● **WHAT YOU WILL DO**:
Find the lines below that contain the string "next". Copy each one.

[Data items]
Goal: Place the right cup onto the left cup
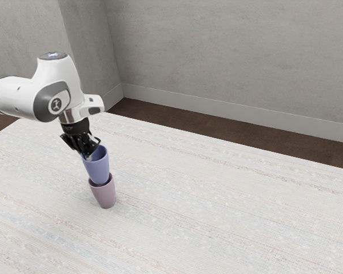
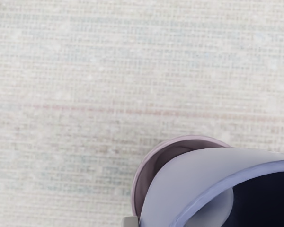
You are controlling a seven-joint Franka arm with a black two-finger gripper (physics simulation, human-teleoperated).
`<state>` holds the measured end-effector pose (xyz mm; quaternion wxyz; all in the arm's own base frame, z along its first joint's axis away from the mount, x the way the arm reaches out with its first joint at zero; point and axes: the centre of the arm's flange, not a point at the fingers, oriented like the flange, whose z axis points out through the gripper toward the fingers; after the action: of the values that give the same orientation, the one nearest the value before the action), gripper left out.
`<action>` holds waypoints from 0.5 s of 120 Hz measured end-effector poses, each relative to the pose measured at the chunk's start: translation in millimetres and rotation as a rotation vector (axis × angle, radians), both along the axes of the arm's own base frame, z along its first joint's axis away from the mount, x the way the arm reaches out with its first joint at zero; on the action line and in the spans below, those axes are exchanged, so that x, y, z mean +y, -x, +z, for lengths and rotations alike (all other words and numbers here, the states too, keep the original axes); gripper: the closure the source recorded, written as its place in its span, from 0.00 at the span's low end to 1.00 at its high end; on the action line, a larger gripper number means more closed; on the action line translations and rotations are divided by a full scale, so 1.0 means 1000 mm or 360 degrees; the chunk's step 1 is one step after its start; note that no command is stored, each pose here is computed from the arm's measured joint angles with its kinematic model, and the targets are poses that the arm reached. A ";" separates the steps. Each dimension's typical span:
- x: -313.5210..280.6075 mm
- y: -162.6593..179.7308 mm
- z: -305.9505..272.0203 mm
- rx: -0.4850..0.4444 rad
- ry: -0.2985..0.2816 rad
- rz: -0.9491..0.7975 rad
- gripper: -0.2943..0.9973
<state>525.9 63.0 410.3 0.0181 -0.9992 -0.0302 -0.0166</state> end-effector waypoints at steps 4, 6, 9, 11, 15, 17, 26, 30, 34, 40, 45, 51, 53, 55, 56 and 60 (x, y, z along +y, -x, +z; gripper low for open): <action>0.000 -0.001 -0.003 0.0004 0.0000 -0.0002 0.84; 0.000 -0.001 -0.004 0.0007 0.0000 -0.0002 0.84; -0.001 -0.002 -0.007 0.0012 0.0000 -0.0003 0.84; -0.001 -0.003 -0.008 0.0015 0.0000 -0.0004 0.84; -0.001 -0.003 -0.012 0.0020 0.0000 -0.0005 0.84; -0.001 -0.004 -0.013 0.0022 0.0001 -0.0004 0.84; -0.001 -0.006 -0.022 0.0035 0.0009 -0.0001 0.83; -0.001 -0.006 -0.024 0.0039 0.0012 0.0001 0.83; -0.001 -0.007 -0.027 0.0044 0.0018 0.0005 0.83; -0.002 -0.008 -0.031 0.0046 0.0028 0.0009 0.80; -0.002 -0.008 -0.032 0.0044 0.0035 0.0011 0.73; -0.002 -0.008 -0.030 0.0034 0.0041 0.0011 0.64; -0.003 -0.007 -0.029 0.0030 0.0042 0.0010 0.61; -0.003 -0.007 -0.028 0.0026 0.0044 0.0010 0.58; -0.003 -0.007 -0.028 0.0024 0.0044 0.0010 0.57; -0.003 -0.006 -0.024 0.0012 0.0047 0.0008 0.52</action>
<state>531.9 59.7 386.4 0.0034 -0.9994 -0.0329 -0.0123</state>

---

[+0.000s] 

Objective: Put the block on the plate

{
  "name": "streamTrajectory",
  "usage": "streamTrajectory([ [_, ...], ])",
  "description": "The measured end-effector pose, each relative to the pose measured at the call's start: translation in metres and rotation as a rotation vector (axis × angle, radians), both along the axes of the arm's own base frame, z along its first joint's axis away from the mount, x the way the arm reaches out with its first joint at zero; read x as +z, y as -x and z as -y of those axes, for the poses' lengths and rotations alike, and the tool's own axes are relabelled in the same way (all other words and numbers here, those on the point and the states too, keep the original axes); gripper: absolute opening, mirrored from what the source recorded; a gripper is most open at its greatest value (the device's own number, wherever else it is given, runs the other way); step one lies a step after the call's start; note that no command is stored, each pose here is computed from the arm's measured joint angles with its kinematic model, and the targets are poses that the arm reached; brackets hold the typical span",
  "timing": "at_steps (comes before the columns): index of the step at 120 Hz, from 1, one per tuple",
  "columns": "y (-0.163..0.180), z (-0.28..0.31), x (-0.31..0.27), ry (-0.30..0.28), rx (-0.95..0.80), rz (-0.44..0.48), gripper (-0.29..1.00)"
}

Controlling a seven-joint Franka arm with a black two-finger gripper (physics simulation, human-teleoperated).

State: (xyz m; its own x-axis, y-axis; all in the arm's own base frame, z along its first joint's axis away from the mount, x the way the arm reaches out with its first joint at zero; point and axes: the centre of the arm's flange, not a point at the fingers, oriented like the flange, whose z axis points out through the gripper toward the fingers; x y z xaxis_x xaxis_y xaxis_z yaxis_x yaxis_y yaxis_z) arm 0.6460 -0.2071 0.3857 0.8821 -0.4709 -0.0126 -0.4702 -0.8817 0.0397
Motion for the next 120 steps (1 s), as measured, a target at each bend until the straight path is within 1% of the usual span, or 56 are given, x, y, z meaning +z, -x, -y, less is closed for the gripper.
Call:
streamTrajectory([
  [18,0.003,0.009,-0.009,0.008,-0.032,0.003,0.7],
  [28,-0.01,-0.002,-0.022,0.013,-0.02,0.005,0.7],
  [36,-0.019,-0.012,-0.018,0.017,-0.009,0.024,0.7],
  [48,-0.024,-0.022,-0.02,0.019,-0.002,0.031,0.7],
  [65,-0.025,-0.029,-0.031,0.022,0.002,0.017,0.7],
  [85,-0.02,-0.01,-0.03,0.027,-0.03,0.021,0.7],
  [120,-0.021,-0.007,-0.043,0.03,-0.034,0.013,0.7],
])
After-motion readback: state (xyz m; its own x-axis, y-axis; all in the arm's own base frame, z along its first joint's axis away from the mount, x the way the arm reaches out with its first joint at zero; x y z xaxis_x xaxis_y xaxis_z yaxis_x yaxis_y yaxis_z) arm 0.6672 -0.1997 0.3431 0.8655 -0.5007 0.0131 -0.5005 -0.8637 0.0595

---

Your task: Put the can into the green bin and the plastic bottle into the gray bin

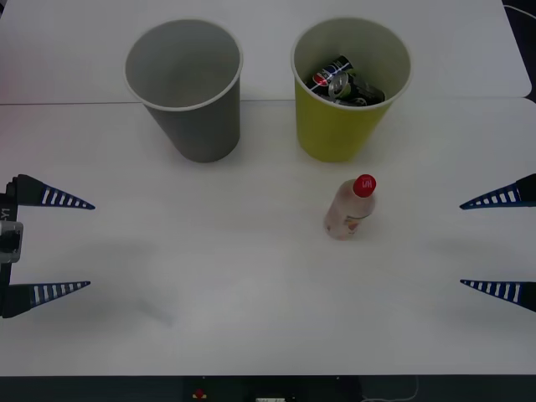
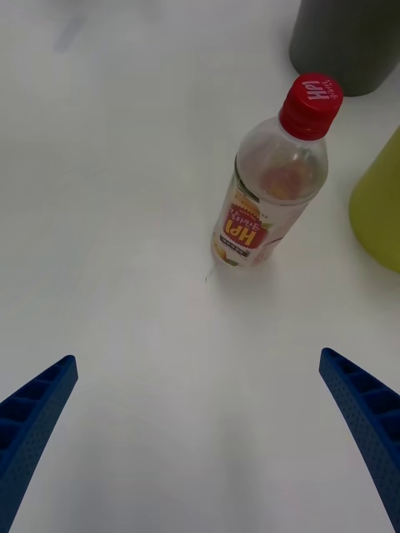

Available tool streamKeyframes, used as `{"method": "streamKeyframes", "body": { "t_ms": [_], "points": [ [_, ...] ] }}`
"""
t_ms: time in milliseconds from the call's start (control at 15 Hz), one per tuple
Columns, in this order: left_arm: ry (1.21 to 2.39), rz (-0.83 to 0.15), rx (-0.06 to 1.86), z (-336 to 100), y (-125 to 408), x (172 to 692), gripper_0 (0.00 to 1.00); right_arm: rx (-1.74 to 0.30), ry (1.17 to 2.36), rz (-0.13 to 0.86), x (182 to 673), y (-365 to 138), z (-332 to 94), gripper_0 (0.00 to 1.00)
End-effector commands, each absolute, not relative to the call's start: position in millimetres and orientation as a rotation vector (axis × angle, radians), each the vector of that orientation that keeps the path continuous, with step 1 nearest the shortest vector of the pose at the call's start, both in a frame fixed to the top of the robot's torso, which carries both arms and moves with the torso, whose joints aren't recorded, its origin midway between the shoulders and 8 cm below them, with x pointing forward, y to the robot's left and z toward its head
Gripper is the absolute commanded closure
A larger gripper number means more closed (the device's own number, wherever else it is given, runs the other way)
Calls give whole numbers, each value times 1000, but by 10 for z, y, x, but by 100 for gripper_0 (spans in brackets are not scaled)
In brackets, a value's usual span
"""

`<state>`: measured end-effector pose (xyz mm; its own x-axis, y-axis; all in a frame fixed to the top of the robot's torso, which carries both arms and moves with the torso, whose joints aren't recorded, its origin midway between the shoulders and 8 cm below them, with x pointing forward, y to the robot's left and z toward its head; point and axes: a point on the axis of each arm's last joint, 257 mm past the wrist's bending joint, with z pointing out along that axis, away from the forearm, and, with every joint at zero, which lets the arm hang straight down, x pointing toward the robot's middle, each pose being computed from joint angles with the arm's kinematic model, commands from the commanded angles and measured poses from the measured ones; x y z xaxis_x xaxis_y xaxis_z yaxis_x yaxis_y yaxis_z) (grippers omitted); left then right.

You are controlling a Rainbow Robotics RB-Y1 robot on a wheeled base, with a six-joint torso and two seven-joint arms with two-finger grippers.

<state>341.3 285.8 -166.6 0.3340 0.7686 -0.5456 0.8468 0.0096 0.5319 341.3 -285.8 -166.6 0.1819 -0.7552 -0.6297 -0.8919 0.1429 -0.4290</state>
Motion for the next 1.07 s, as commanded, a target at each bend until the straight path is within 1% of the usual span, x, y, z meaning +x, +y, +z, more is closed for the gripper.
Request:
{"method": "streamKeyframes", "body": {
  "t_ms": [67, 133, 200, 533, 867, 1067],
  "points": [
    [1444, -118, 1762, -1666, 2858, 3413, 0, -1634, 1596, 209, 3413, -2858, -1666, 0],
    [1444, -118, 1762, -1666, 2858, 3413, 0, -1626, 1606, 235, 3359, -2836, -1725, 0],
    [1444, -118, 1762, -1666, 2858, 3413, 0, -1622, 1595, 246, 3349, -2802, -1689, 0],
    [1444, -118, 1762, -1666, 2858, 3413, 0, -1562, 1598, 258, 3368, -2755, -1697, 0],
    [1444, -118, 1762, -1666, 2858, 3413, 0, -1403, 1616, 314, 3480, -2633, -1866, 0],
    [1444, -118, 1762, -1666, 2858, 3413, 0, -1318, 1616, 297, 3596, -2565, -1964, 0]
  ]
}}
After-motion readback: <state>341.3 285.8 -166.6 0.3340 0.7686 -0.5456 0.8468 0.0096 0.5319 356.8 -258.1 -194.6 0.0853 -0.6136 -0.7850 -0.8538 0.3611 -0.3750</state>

● **SOLUTION**:
Motion for the next 120 steps (1 s), as measured, a target at each bend until the straight path is within 1% of the usual span, or 56 are given, x, y, z meaning +z, -x, -y, less is closed for the gripper.
Motion for the next 1.07 s, as commanded, a target at each bend until the straight path is within 1% of the usual span, x, y, z meaning +x, +y, +z, more is closed for the gripper.

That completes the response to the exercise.